WTI for delivery at Cushing Oklahoma has not been a true indication of oil prices because it is the land locked hub where much of the Canadian oil sands and N Dakota Bakken oil have been sent. There are price distortions in the WTI price because of this. 

Using Brent prices are more indicative of overall world oil price. It would be interesting looking at the same inflation adjusted graph for Brent from 1998. I believe such a graph would support UFs statement....



> Wonder why nobody ever talks about the elephant in the room - oil - as having a major negative impact on the global economy? Boiled frog syndrome?


----------



## DeepState (10 June 2014)

Uncle Festivus said:


> It certainly is a story of _real_ prices and relativity. If you had included the data pre the start of your chart it would have shown prices far lower than the $100 average or so. So when you add in stagnant real incomes, oil at $100 is a major 'drag' on the US economy, yet they still wonder why they can't achieve 'escape velocity' from the GFC Depression?
> 
> 
> 
> ...




Thanks Uncle.  This is great.

There are always risks.  I'm not going to debate these with you...largely because I agree they are real (pun again!).  People's opinions will vary on the weighting, I guess.  It would be a complete freak if I weighted them the same as you.  But I'm not here to convince you of anything.  Just wanted to whack up some observations and exchange views.  Hope that's ok.

The inflation adjusted oil price for earlier years was certainly below the 2006 figure.  But the economy grew nicely (too quickly?
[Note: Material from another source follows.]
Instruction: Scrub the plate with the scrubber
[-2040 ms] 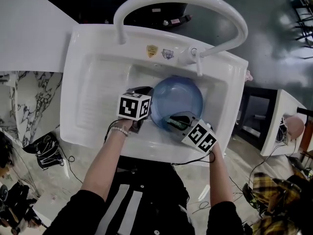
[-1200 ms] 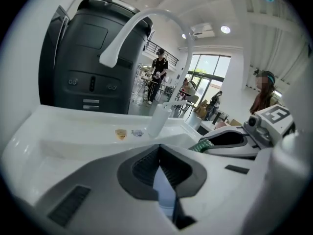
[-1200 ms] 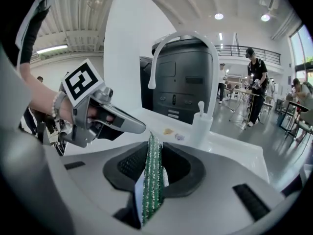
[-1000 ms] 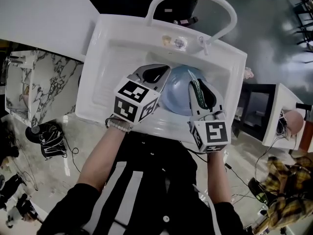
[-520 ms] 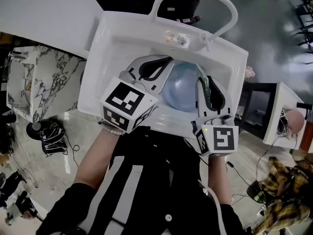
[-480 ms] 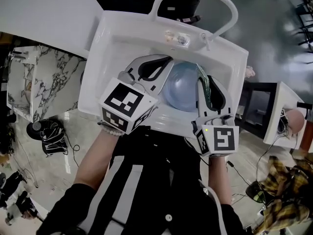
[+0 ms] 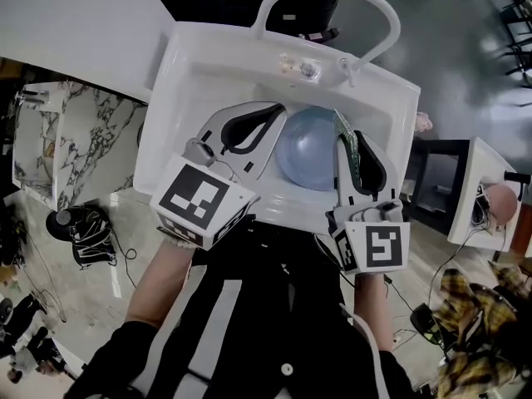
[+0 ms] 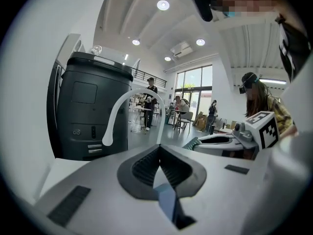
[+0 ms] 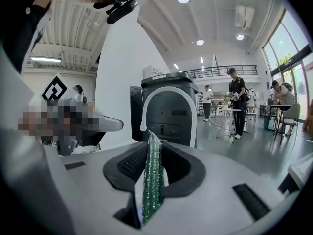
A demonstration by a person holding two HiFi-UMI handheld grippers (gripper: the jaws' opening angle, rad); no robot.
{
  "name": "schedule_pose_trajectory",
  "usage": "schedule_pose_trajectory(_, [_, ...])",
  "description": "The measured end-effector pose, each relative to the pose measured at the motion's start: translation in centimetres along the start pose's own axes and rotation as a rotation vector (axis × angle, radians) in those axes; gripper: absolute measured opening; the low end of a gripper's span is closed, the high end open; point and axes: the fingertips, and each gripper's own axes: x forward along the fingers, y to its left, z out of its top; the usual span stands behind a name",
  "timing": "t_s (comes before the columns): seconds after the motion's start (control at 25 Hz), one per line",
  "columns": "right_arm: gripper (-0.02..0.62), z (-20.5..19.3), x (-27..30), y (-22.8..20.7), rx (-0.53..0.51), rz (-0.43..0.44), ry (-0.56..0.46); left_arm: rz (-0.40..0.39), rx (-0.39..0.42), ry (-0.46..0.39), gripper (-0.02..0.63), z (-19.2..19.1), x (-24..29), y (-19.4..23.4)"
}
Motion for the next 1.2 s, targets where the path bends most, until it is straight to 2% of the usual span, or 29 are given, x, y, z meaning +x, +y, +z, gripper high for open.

Unevenly?) despite it.  From 2006 to now, a period of 8 years or so, the real oil price has been fairly stable and thus it seems unusual to claim that it is a drag  because it has not actually increased materially.  If you are saying it's just damned high...then I'm in agreement and a lower price would stimulate demand.  But a static (real price) would not generally be regarded as a drag to GDP which is a change in production in real terms.

In relation to the median income...that absolutely reflects the hollowing out of the US middle class.  But there is also the concept of average which brings this figure right up. And, in any case, when unemployment was so high, why is it surprising the median household income drops? People within families lost jobs or went part-time. As the rate of unemployment is dropping towards the NAIRU, we would expect to see this rise. 
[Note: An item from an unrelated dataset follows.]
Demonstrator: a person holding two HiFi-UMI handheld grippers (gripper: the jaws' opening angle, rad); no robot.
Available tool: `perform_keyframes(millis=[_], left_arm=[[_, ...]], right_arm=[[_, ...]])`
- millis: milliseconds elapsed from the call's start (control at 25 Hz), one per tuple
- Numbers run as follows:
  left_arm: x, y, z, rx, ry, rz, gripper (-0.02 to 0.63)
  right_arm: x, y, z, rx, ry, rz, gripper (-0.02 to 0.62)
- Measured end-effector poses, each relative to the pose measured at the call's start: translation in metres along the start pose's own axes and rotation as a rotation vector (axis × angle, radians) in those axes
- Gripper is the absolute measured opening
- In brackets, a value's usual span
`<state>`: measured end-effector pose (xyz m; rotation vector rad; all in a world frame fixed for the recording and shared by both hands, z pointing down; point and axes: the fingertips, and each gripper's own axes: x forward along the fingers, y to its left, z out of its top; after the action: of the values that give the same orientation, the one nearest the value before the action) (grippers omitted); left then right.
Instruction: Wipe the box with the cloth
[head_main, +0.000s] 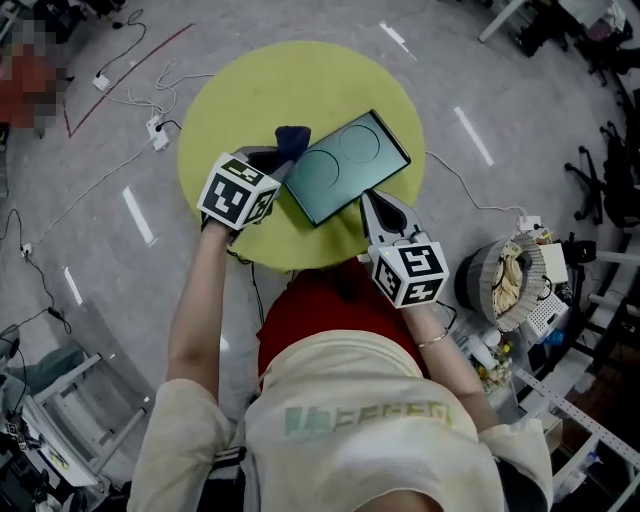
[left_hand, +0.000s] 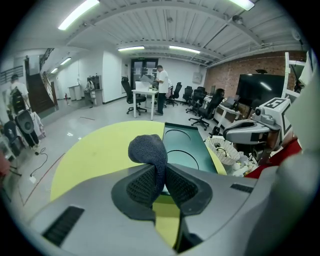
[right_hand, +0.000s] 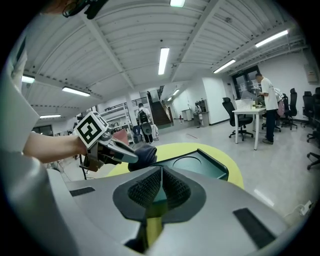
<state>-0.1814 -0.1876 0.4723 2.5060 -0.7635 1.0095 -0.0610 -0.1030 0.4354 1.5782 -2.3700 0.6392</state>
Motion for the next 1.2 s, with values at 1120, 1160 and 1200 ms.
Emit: perform_keyframes(millis=[1120,1160,1200], left_arm=[[-0.027,-0.014,-0.071,-0.502,-0.150,0.286,0.071],[-0.025,-0.019,-0.070,-0.505,-0.151,0.278,0.071],[-0.023,-0.025,-0.070,-0.507,-0.152,0.270,0.071]], right_arm=[[-0.034,-0.015,-0.021,-0.015,0.036,0.078,0.038],[-0.037,-0.016,-0.022,-0.015,0.036,0.080,0.038],[-0.040,-0.018,-0.024,-0.015,0.037,0.081,0.038]])
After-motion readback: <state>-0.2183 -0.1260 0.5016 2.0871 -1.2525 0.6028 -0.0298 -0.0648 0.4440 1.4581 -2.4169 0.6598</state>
You can see the PCE components and these are growing in heavy oil consuming areas so the relationship between oil and consumption as proposed doesn't seem to play out.
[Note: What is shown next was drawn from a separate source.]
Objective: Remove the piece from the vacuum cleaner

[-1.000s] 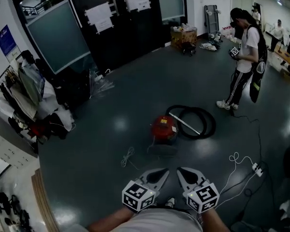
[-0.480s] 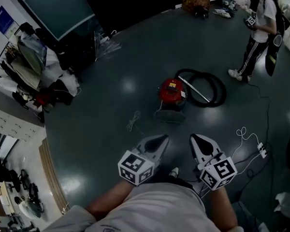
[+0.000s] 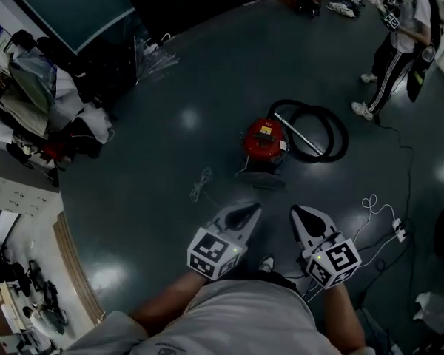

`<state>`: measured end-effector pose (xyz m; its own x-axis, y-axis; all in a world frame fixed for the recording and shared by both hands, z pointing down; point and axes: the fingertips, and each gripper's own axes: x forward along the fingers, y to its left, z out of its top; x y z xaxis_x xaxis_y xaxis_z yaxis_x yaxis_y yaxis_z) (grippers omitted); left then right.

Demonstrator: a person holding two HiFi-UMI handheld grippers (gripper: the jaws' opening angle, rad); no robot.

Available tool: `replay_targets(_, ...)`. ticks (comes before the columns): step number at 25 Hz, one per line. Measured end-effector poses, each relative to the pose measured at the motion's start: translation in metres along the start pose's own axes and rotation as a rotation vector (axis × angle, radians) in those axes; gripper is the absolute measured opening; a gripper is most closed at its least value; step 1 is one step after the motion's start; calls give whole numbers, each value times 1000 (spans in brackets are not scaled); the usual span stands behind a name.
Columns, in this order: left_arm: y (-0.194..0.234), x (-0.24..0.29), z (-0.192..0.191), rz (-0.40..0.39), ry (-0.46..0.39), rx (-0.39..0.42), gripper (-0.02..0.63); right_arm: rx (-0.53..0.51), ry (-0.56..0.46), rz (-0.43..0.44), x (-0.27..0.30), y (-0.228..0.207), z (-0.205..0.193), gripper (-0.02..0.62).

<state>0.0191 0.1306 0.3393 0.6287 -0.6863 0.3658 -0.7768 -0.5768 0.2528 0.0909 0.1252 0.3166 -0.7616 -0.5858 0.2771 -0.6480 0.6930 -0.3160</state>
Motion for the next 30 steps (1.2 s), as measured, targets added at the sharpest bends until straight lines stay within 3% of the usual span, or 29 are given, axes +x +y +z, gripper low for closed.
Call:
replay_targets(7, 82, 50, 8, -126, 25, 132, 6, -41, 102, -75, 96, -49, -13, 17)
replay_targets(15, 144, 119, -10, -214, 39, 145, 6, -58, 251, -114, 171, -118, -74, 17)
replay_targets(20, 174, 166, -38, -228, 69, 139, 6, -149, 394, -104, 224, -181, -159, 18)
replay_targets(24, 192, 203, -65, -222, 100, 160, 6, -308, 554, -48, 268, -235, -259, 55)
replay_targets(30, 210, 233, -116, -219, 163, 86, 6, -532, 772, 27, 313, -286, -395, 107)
Check this out.  It's a chart showing real Personal consumption growth together with the consumer confidence index.  Both are recovering and I would hazard a guess that a lot of it has to do with an improvement in labour market conditions across a whole swathe of areas.  I am hopeful that we do not see consumption growth reach the level prior to the GFC...that was very credit driven as you clearly know.  With high debt loads (as you have pointed out), that type of growth rate is probably not feasible anyway..for private consumers.  For companies, hmmm. 





And this....from Bullard of St Louis Fed.  Shows a polar graph of the labour market conditions and highlights that the market is moving back towards the good ol' days from the depths of despair.




GDP growth (saar) for the rest of 2014, 2015 and 2016 are expected to be above 3% per annum according to Fed dot point forecasts and surveys of professional forecasters.  This is above any concept of escape velocity, particularly when long term potential growth is only 2% per annum.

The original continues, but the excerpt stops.